Per finire, un libro appassionante, anche per la scelta operata dell’autore che, in una lettera del 1973, rivelava, in questi termini, di essere ben conscio della sua struttura espositiva: ”Devo precisarti che da vent’anni a questa parte i miei interessi si sono spostati da una angolazione storico-politica a quella storico-socio-psicologica. Insomma di Cafiero mi ha interessato e mi interessa molto di più delle sue vicende avventurose ed esterne (alle quali ho dato peraltro il dovuto spazio), la sua vicenda umana, la sua personalità, le ragioni della sua pazzia. Ma tutto questo giova ad una trascrizione drammatica e rende più moderna una interpretazione della figura” (pag. 268)


  1. Franco Bertolucci, Postfazione. Pier Carlo Masini, gli studi su Cafiero e la Prima Internazionale, pag. 233  

  2. Pier Carlo Masini, Storia degli anarchici italiani. Da Bakunin a Malatesta, Rizzoli, 1969; Storia degli anarchici italiani nell’epoca degli attentati, Rizzoli 1981 e, ancora, Eresie dell’Ottocento.
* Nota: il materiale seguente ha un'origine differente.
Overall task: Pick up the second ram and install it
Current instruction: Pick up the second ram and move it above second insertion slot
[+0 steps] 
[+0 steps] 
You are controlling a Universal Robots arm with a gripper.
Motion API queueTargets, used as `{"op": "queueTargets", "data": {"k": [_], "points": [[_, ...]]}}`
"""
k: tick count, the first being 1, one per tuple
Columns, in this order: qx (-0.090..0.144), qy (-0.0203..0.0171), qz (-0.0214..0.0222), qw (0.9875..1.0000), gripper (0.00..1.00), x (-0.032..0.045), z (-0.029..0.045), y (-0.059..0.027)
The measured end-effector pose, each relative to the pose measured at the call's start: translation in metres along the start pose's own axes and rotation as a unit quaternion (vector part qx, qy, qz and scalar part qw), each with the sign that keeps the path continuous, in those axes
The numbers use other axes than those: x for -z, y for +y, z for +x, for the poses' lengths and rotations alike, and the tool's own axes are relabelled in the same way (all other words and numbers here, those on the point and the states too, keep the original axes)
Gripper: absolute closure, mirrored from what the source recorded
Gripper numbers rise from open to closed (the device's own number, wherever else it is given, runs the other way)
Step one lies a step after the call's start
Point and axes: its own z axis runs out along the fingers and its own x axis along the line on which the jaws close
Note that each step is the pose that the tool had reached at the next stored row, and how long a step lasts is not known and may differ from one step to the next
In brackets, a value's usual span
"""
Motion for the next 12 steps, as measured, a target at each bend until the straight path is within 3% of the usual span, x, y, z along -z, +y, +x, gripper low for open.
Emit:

Alle sorgenti laiche, umaniste e libertarie della democrazia italiana, Milano 1978  

  3. Si veda anche a tal proposito Maria Grazia Meriggi, La Comune di Parigi e il movimento rivoluzionario e socialista in Italia (1871 – 1885), La Pietra, Milano 1980  

  4. Ecco che cosa bisogna sognare!
    “Bisogna sognare!”. Scrivendo queste parole sono stato preso dalla paura. Mi è sembrato di trovarmi al Congresso di unificazione e di avere in faccia a me i redattori ed i collaboratori del Raboceie Dielo. Ed ecco il compagno Martynov alzarsi ed esclamare minacciosamente: “Scusate! Una redazione autonoma ha il diritto di ‘sognare’ senza l’autorizzazione preventiva dei comitati del partito?”. Poi si alza il compagno Kricevski, il quale (approfondendo filosoficamente il compagno Martynov che ha da molto tempo approfondito il compagno Plekhanov) continua ancora più minaccioso: “Dirò di più. Vi domando: ha un marxista il diritto di sognare se non ha dimenticato che, secondo Marx, l’umanità si pone sempre degli obiettivi realizzabili e che la tattica è il processo di sviluppo degli obiettivi che si sviluppano insieme con il partito stesso?”.
    La sola idea di queste domande minacciose mi fa venire la pelle d’oca, e non penso che a trovare un nascondiglio. Cerchiamo di nasconderci dietro Pisariev.
    “C’è contrasto e contrasto – scriveva Pisariev a proposito del contrasto fra il sogno e la realtà. – Il mio sogno può precorrere il corso naturale degli avvenimenti, ma anche deviare in una direzione verso la quale il corso naturale degli avvenimenti non può mai condurre. Nella prima ipotesi, non reca alcun danno; anzi, può incoraggiare e rafforzare l’energia del lavoratore… In quei sogni non c’è nulla che possa pervertire o paralizzare la forza operaia; tutt’al contrario. Se l’uomo fosse completamente sprovvisto della facoltà di sognare in tal maniera, se non sapesse ogni tanto andare oltre il presente e contemplare con l’immaginazione il quadro compiuto dell’opera che è abbozzata dalle sue mani, quale impulso, mi domando, l’indurrebbe a cominciare e a condurre a termine grandi e faticosi lavori nell’arte, nella scienza e nella vita pratica?… Il contrasto tra il sogno e la realtà non è affatto dannoso se chi sogna crede sul serio al suo sogno, se osserva attentamente la realtà, se confronta le sue osservazioni con le sue fantasticherie, se, in una parola, lavora coscienziosamente per attuare il suo sogno. Quando vi è un contatto tra il sogno e la vita, tutto va per il meglio”. Di sogni di questo genere, disgraziatamente, ce ne sono troppo pochi nel nostro movimento. La colpa è soprattutto dei rappresentanti della critica legale e del codismo clandestino, tronfi della loro lucidità e del loro senso del concreto.